I have secretly started to feel worse and worse about the pregnancy. I haven’t really told anyone, except mention a little to a close friend. I am filled to the brim with fear and paranoia that because of my past and health issues I will have damaged my child and be a horrible parent… I just feel like everything is a mistake. I feel like I am confused to have my baby. I have thought of abortion, I am pro-choice, but I don’t believe in it for myself. I don’t know how I could live with myself. I have thought of adoption too, but my boyfriend would never agree, and I don’t know how I could live knowing I gave away my kid. I can only imagine how upset my family would be. My family is so happy I am pregnant!

I have done everything right, take my prenatals, go to my visits, eat right, keep informed, stopped cold turkey smoking, drinking and smoking weed, even though it was medical. I changed all my skin care and hair products and house cleaning products to safe organic stuff. I was obsessed with doing everything so perfect and healthy. I felt so happy to ‘be a mom’

I have suffered from depression all my life, on and off and have been on various medications on and off. I also suffer from seasonal depression as well, and some years I took anti-depressants through the fall and winter months . (I had wanted to try the light therapy, but all the side effects are things I already suffer from and to risk having more migraines, nausea, sleeping problems wasn’t worth it to me! + they can be costly)

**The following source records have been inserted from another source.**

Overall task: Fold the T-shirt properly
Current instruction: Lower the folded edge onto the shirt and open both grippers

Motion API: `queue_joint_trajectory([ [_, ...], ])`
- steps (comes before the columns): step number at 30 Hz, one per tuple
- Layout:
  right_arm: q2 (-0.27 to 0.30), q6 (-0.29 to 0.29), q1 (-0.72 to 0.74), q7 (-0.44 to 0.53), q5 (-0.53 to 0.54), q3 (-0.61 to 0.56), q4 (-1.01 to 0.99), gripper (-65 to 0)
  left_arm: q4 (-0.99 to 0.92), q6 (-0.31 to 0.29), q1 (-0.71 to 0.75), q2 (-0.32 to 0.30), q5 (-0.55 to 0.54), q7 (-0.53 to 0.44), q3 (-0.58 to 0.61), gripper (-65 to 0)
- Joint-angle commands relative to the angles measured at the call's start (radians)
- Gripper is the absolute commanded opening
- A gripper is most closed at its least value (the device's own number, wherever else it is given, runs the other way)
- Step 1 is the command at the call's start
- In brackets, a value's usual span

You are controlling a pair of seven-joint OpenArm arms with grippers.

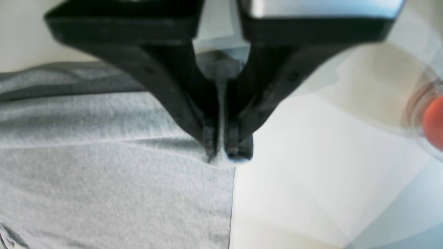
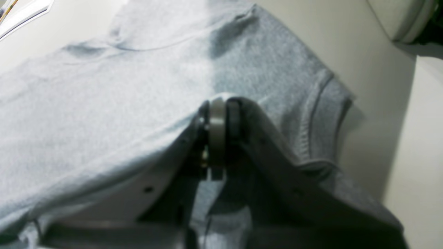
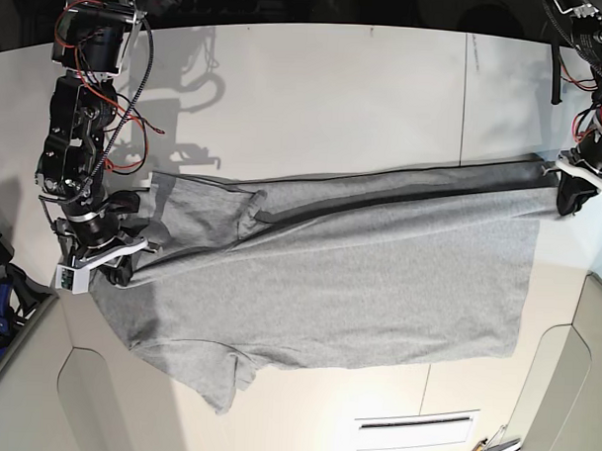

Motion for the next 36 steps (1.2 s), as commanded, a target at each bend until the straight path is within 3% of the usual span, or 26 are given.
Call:
queue_joint_trajectory([
  [1, 0.011, -0.003, 0.023, 0.034, 0.007, 0.004, 0.017, -50.5, 0.014, 0.007, -0.008, -0.022, -0.01, -0.033, -0.006, -55.9],
  [3, 0.011, -0.003, 0.023, 0.034, 0.007, 0.004, 0.017, -40.0, 0.014, 0.007, -0.008, -0.022, -0.01, -0.032, -0.006, -44.8],
  [4, 0.011, -0.003, 0.024, 0.034, 0.007, 0.004, 0.017, -38.3, 0.014, 0.007, -0.008, -0.022, -0.01, -0.032, -0.006, -41.3],
  [10, 0.011, -0.003, 0.021, 0.017, 0.007, 0.004, 0.076, -38.3, 0.018, 0.006, -0.008, -0.022, -0.01, -0.039, -0.006, -40.4],
  [14, 0.011, -0.003, 0.021, -0.06, 0.007, 0.004, 0.154, -38.4, 0.048, -0.05, -0.008, -0.022, -0.021, -0.032, -0.006, -40.5],
  [16, 0.011, 0.008, 0.021, -0.083, 0.004, 0.004, 0.186, -42.3, 0.065, -0.087, -0.008, -0.021, -0.061, -0.008, -0.006, -40.8],
  [19, 0.011, 0.008, 0.016, -0.096, -0.024, 0.004, 0.196, -65.0, 0.069, -0.115, -0.007, -0.021, -0.096, 0.019, -0.004, -48.4],
  [22, 0.011, 0.007, 0.001, -0.096, -0.054, 0.004, 0.192, -65.0, 0.069, -0.114, -0.007, -0.019, -0.072, 0.021, 0.021, -60.6],
  [23, 0.011, 0.007, -0.002, -0.094, -0.064, 0.004, 0.187, -65.0, 0.069, -0.101, -0.008, -0.019, -0.055, 0.021, 0.04, -64.7],
  [27, 0.024, 0.007, 0.0, -0.065, -0.102, 0.003, 0.129, -65.0, 0.069, -0.024, -0.008, -0.019, 0.097, -0.02, 0.161, -65.0],
  [32, 0.065, 0.008, 0.005, -0.059, -0.105, 0.003, 0.009, -65.0, 0.068, 0.152, -0.008, -0.019, 0.326, -0.08, 0.298, -65.0],
  [36, 0.09, 0.008, 0.004, -0.079, -0.105, 0.003, -0.08, -65.0, 0.057, 0.193, -0.008, -0.019, 0.384, -0.08, 0.322, -65.0],
])
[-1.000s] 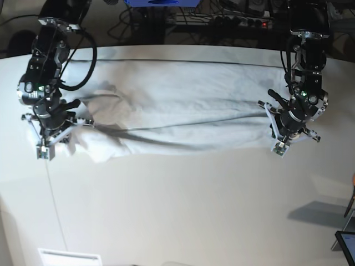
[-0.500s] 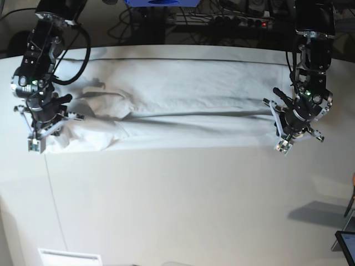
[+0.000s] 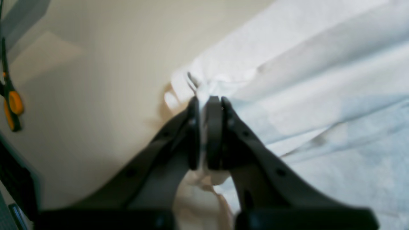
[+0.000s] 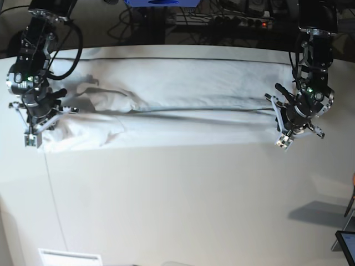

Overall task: Fold the T-shirt properly
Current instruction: 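Carry the folded strip with both grippers toward the robot base, then lower the folded strip with both grippers and flatten it on the table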

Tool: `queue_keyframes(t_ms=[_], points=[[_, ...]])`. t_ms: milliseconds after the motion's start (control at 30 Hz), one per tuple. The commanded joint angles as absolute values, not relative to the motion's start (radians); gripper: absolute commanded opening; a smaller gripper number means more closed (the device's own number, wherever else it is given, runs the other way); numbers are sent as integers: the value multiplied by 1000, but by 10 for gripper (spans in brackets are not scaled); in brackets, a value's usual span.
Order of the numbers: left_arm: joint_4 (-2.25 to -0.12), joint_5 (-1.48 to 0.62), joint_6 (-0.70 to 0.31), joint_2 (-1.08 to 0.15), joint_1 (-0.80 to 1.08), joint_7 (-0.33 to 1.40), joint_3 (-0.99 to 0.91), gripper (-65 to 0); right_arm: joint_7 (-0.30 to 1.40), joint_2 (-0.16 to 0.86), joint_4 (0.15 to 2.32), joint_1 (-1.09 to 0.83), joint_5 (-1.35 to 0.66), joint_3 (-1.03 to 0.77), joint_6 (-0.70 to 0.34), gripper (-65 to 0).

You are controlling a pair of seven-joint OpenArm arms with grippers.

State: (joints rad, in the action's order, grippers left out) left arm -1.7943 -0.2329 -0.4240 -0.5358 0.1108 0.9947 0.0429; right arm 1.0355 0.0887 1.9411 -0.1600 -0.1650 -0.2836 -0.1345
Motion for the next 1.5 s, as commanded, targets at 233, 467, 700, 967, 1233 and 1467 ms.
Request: queue_keyframes(t_ms=[233,467,700,967,1233,1467], points=[[-1810,-209,-415,-552,117,992,41,-650,1007,93,1920,-179,-153,-289,-130,-647],[-1808,-200,-415,-556,117,992,116,-650,1006,93,1894,-179,-150,-297,-125,-640],[-1807,-200,-415,-555,117,992,108,-650,1015,93,1894,-180,-150,-298,-124,-527],[-1807,-200,-415,-555,117,993,107,-650,1010,96,1893,-180,-150,-298,-22,-386],[-1865,-213,-415,-558,117,993,67,-650,1006,101,1894,-173,-150,-300,24,-386],[-1956,-213,-415,-483,117,995,-79,-539,986,93,1899,-151,-148,-426,65,-386]])
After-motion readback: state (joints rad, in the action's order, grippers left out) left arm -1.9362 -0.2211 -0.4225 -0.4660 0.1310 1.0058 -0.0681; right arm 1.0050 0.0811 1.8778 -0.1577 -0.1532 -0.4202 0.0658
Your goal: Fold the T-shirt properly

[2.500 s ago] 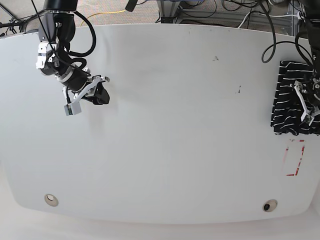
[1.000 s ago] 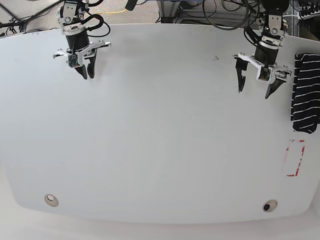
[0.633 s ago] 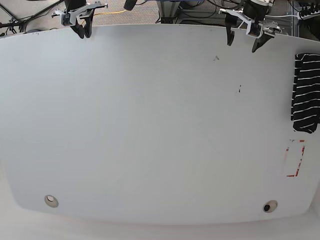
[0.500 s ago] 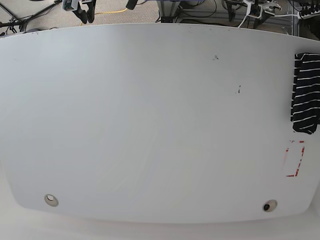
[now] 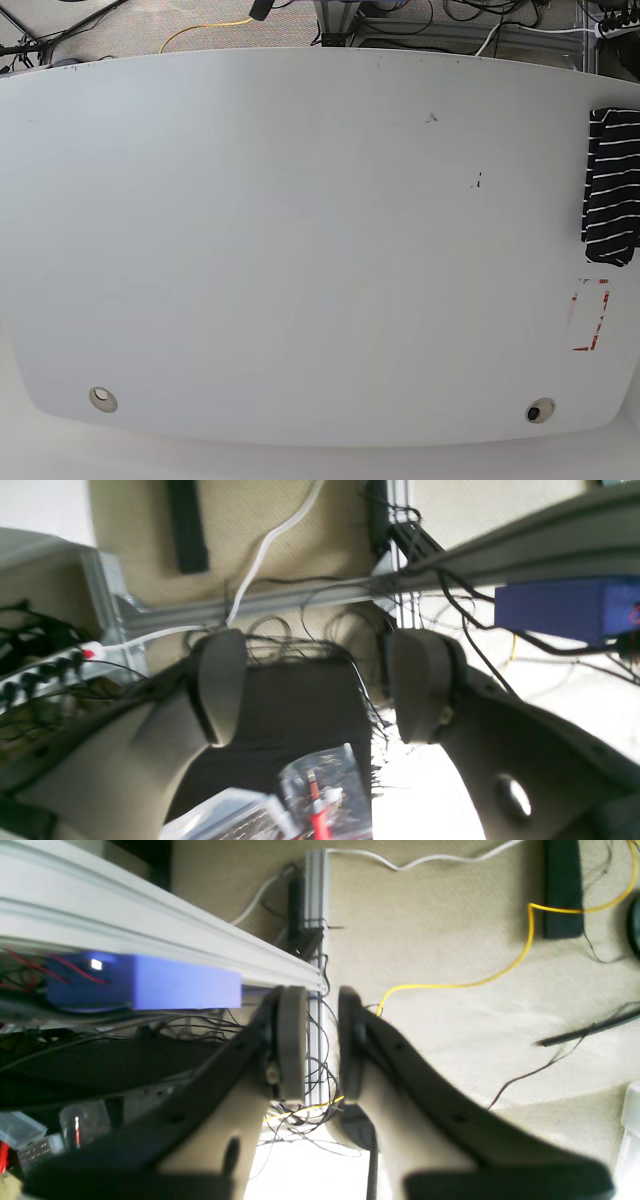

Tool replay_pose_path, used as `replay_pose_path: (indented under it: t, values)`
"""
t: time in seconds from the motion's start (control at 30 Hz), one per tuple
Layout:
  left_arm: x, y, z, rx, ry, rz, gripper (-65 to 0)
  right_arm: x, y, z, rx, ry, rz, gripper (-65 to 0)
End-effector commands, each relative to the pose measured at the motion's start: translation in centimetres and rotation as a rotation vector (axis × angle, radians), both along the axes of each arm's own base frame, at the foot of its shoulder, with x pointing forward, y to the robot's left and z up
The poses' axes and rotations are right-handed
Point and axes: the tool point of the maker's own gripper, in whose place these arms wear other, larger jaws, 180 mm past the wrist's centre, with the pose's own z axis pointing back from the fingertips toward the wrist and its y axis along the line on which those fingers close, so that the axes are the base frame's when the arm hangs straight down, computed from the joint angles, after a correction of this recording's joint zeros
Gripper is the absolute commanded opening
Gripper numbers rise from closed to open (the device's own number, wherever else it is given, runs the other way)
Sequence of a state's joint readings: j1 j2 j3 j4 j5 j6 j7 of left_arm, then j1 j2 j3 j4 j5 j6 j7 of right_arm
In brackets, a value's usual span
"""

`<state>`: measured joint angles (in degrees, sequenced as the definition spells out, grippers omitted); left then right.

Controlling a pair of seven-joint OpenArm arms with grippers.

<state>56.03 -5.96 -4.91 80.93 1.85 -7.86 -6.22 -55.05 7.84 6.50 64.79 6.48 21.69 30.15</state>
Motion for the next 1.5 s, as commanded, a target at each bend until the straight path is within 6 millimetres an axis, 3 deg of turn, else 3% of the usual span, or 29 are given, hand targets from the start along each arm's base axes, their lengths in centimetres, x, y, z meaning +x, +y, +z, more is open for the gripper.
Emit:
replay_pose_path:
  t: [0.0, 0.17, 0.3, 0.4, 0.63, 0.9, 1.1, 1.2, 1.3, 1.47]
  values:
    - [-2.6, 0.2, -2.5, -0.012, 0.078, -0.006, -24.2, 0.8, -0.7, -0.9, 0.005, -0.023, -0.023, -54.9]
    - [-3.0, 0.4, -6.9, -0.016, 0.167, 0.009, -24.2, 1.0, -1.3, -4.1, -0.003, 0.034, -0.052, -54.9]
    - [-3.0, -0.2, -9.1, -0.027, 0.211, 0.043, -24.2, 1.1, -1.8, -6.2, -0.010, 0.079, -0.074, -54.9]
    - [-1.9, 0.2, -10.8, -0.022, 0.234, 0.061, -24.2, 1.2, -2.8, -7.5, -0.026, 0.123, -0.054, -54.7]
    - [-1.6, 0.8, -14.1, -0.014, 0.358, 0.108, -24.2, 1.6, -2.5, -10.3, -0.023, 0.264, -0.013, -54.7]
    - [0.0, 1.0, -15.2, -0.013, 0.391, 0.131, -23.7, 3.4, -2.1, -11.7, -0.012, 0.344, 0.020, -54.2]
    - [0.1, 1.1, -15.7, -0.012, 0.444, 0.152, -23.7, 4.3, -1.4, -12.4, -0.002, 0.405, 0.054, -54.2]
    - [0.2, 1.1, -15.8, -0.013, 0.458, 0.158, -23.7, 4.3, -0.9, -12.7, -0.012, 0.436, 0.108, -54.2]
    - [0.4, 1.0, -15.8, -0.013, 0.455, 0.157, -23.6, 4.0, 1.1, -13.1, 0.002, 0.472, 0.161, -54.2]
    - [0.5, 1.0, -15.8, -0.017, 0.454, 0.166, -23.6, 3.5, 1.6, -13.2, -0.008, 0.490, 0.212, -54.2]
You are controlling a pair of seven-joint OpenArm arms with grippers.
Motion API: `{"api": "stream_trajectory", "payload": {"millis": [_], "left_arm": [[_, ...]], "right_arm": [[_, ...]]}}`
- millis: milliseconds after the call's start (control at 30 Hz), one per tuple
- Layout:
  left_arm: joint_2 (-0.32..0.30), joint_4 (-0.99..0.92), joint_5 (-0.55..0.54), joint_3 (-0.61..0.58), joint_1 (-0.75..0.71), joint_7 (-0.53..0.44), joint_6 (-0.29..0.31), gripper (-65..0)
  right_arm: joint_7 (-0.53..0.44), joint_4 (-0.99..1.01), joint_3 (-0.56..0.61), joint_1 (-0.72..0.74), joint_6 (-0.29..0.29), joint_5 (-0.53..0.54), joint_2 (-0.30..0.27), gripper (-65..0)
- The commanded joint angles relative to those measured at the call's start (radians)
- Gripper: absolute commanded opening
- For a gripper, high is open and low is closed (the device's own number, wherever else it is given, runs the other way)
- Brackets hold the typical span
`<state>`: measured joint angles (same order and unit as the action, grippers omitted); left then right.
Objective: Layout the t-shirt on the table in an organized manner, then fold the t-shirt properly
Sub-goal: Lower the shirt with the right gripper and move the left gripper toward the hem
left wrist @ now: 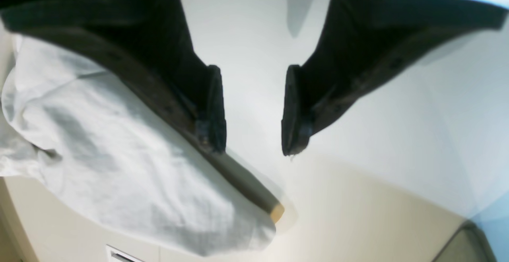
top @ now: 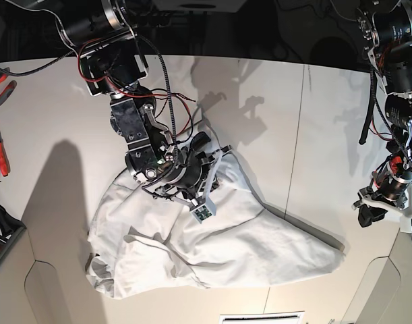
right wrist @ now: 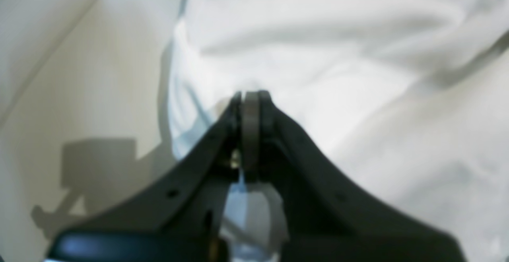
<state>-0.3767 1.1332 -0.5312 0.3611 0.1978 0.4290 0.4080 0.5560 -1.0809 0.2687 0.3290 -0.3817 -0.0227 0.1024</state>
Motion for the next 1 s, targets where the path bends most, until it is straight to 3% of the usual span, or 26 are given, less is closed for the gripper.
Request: {"api": "stream_trajectory", "payload": {"millis": [0,133,267,433,567,733,867,967], "left_arm": [[-0.017,0.015,-0.011,0.005,0.023,-0.021,0.008,-38.3],[-0.017,0.015,-0.011,0.005,0.023,-0.021,0.008,-38.3],[-0.017,0.015,-0.011,0.005,0.023,-0.002,0.008,-38.3],[-0.021,0.015,-0.011,0.005,0.020,0.002,0.008,-38.3],[-0.025,0.015,0.000,0.005,0.017,0.003,0.008,-38.3],[-0.025,0.015,0.063,0.005,0.014,0.004,0.008,-38.1],[-0.025,0.012,0.100,0.005,0.000,0.023,0.008,-29.1],[-0.025,-0.010,0.106,0.005,-0.006,0.014,0.006,-28.6]], "right_arm": [[0.014,-0.019,0.000,0.011,-0.008,0.008,0.008,-65.0],[0.072,-0.019,0.000,-0.022,-0.008,0.055,0.009,-65.0],[0.224,-0.042,0.009,-0.056,-0.031,0.178,0.009,-65.0],[0.342,-0.162,0.011,-0.126,-0.037,0.174,-0.002,-65.0],[0.373,-0.352,0.010,-0.181,-0.021,0.127,-0.057,-65.0],[0.371,-0.611,0.010,-0.214,0.093,0.015,-0.134,-65.0],[0.358,-0.725,0.005,-0.213,0.125,-0.008,-0.143,-65.0],[0.328,-0.720,0.005,-0.214,0.125,-0.003,-0.140,-65.0]]}}
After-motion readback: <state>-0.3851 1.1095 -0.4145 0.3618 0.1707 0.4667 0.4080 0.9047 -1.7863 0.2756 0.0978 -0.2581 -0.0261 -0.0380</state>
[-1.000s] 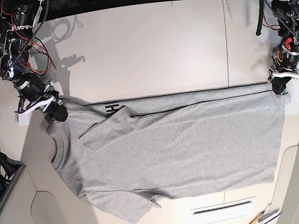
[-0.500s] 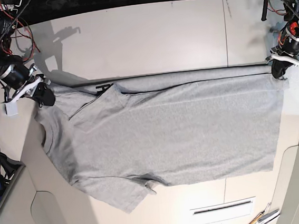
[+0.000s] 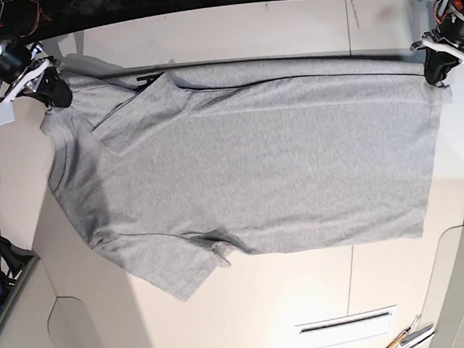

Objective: Fold the T-shirt properly
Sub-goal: 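Drag the folded edge with both grippers and release it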

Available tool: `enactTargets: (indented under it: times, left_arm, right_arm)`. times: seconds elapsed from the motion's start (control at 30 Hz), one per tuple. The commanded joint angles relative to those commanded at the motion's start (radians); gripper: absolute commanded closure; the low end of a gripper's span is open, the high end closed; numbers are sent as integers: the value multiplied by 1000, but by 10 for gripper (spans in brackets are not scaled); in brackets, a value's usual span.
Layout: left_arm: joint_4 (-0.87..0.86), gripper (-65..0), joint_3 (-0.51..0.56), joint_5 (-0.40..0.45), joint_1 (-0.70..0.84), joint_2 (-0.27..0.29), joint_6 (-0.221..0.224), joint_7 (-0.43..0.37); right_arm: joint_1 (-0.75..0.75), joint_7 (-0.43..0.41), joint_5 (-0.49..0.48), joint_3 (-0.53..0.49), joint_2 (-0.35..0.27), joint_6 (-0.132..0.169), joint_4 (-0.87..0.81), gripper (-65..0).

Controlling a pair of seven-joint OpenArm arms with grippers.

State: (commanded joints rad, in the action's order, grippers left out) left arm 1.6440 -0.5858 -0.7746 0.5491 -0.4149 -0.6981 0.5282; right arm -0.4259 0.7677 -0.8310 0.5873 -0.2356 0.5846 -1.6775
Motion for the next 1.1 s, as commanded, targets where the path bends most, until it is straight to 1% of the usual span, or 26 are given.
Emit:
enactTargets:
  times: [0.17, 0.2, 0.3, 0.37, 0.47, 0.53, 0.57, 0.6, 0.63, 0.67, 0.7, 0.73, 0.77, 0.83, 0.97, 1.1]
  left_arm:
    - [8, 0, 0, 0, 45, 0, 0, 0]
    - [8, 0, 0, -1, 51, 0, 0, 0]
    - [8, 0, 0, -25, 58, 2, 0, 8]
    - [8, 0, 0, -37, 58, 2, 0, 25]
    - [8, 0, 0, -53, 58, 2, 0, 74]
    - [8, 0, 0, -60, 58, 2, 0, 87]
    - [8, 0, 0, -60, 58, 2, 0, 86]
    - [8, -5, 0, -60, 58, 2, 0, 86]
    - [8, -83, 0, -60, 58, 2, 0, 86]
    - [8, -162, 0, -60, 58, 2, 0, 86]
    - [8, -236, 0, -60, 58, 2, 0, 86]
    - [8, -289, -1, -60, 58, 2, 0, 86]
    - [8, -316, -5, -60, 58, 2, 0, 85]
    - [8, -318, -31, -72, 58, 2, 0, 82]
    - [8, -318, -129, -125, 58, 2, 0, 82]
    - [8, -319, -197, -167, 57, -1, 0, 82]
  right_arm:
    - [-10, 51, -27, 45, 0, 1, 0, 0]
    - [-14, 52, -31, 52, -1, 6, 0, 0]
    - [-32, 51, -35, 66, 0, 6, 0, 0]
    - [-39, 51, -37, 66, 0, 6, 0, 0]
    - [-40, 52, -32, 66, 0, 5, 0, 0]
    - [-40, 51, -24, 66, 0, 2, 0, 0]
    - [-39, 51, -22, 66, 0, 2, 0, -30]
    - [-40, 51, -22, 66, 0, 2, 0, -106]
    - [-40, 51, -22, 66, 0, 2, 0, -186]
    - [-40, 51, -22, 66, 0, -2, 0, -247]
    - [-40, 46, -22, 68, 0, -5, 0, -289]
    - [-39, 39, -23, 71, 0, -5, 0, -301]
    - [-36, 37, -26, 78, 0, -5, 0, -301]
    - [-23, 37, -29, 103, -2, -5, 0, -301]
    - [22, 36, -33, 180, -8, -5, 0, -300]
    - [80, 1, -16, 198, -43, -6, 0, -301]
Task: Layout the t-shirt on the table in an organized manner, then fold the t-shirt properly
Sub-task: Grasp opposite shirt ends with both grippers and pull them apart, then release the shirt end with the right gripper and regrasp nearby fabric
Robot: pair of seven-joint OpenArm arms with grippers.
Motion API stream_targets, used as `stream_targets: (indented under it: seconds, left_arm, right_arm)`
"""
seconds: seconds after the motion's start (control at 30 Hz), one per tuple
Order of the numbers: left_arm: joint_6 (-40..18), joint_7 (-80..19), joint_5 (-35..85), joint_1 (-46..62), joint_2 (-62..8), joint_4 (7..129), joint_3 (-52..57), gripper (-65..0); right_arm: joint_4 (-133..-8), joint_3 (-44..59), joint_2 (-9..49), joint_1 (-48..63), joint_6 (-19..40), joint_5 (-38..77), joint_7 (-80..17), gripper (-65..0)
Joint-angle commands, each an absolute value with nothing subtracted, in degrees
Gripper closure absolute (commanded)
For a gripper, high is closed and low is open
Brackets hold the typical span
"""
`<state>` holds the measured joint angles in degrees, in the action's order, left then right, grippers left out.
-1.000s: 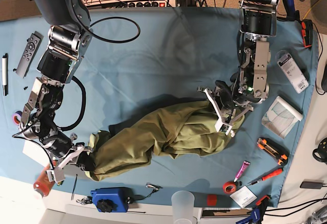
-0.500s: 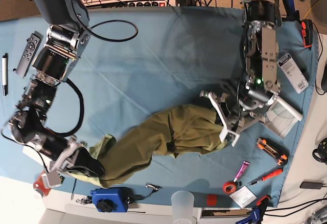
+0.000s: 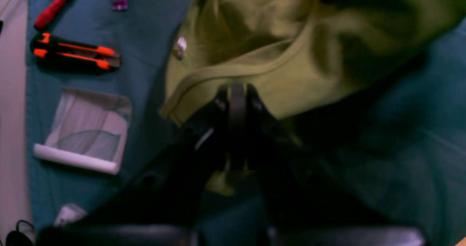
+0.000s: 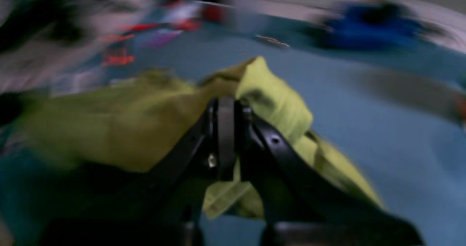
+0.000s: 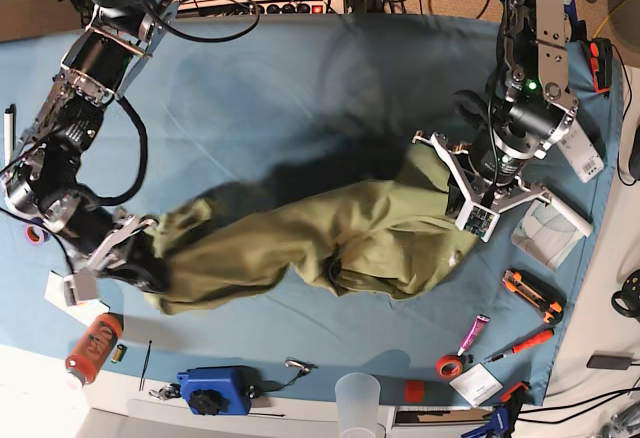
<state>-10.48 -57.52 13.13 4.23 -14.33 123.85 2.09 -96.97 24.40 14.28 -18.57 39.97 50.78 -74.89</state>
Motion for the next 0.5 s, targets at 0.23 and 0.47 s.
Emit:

I have not been taking medication for a while now, and was doing well. I’ve been reading different self help books & I had been going to a therapist & I thought it helped, but it has not I guess. I know some medications are supposedly ‘safe’ for pregnancy, but I don’t want to go that route, I don’t buy it, and do not even like taking the medication for myself in the first place.

Each day is harder. I don’t have any fun when I do anything, I can’t get out of bed. Sometimes I can’t bring myself to even work. Sometimes I sleep 18 hours a day.Sometimes I can’t sleep. I think about dieing, but I know I would never do it, because I really want to Iive, enjoy life and be a Mom! I feel ashamed to feel this way when so many others would be happy to in my shoes. I don’t know what to do….if therapy, reading, and medication isn’t working or not good for me, what am I supposed to do? Is this semi-normal/hormonal thing? Will it just pass?

I just want to be feel happy and bring my baby into the world wanted- with a happy mom.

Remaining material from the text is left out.